Du site du Figaro (Alexandre Devecchio) via artofuss.blog :
Chantal Delsol: «Les grands mots ronflants sur la paix universelle n’ont jamais rien produit»
28 février 2022
CHRONIQUE – Même si les Occidentaux n’ont aucune velléité belliqueuse, ils doivent tirer les leçons de l’invasion de l’Ukraine et s’armer pour préparer les guerres futures, explique la philosophe. «Nous allons devoir comprendre que notre pacifisme ne s’est pas étendu à la terre entière», argumente-t-elle.

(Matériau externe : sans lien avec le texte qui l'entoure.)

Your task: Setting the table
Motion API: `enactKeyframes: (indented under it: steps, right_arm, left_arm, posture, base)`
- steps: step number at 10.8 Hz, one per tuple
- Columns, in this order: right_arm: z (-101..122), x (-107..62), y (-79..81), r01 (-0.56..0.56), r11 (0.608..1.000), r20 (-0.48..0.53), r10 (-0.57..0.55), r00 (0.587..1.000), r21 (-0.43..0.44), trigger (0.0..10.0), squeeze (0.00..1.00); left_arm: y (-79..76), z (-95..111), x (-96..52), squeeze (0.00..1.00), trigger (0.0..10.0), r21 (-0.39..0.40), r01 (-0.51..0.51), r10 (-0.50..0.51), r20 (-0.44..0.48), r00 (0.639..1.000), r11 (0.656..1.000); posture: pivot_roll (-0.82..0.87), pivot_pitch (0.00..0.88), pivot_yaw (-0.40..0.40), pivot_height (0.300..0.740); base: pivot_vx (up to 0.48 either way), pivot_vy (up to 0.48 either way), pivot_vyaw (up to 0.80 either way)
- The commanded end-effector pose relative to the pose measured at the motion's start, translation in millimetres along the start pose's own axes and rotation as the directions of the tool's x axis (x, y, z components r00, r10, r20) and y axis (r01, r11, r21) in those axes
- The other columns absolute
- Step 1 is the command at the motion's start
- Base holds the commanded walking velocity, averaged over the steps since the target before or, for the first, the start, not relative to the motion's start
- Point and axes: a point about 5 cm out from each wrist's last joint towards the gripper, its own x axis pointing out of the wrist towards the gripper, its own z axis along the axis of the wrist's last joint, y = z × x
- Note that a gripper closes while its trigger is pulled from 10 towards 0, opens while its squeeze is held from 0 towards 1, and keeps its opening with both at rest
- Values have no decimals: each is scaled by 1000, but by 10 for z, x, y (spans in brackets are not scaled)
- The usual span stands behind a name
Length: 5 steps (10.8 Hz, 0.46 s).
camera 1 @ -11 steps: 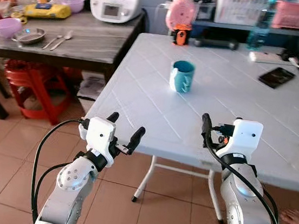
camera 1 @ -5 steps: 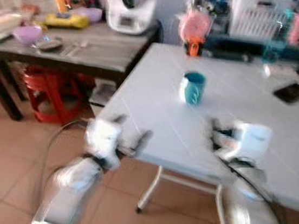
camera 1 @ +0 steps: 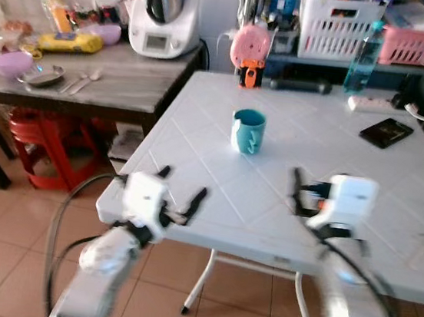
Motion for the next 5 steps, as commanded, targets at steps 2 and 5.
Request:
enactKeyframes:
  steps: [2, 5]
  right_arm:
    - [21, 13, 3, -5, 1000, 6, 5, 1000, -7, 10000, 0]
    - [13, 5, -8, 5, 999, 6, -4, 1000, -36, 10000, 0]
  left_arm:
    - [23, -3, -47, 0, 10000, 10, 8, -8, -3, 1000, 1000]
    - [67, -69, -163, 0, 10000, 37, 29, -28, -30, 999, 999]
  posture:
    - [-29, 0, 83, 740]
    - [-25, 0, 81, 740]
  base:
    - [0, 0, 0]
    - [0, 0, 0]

Il est très extraordinaire de constater depuis des années la complaisance, voire le soutien, d’une partie de la droite française à l’égard de Poutine. La raison en est d’abord l’antiaméricanisme de ce courant, capable de valoriser n’importe quel adversaire de l’Amérique. Et puis la droite a parfois tendance à croire que Poutine est un conservateur, parce qu’il pourchasse les Pussy Riot et révère les patriarches orthodoxes – ce qui est une profonde méprise, Poutine est juste un gangster et un autocrate pragmatique. Son discours contre «la décadence de l’Occident» peut plaire à ceux qui, ici, déplorent le crépuscule de nos croyances – et pourtant il n’y a guère plus décadent que Poutine et ses oligarques, nés dans le chaudron communiste où il n’y eut jamais ni principes, ni valeurs, ni conscience morale.
Pourtant, les menées de ce personnage inquiétant peuvent nous inciter à un certain retour au réel.
Nous sommes les héritiers des utopies multiples. Le marxisme et aussi le nazisme étaient des utopies. Nous ne nous sommes pas encore débarrassés de cette forme de pensée. Aussitôt après la chute du communisme ont émergé les théories de la «fin de l’histoire», qui reprenaient l’une des croyances chères au marxisme: celle du paradis sur terre, à gagner bientôt par quelques sacrifices présents. Depuis la fin de la guerre froide et la chute du mur de Berlin, l’Occident se trouve encore ancré dans l’illusion de l’anéantissement des guerres, du commerce qui remplace la force (vieille idée qui n’est pas fausse mais ne peut pas être aussi radicale), du gouvernement mondial, de la morale qui remplace la politique.
C’était à nous d’apporter la démocratie au monde, ce que nous avons tenté de faire en soutenant partout les révolutions de couleurs et en aidant à faire tomber les dictateurs. Les révolutions de couleurs, qui se sont avérées surtout le fait d’une élite occidentalisée, ont été partout réprimées, et quand la chute d’un dictateur nous permettait d’aider à établir la démocratie, le vote conférait souvent le pouvoir à d’autres dictatures. Nous sommes néanmoins encore volontiers convaincus que nous allons abolir la force et la violence, la guerre, la conquête et les frontières, grâce à la modernité, à la consommation et au «doux commerce». Il suffit de regarder les documents européens pour apercevoir cette utopie en toutes lettres. Pendant que Poutine (comme d’ailleurs l’ensemble des peuples non occidentaux) se trouve «encore» dans la mentalité de la force et de l’identité nationale et culturelle, ce qui nous paraît d’un esprit obsolète.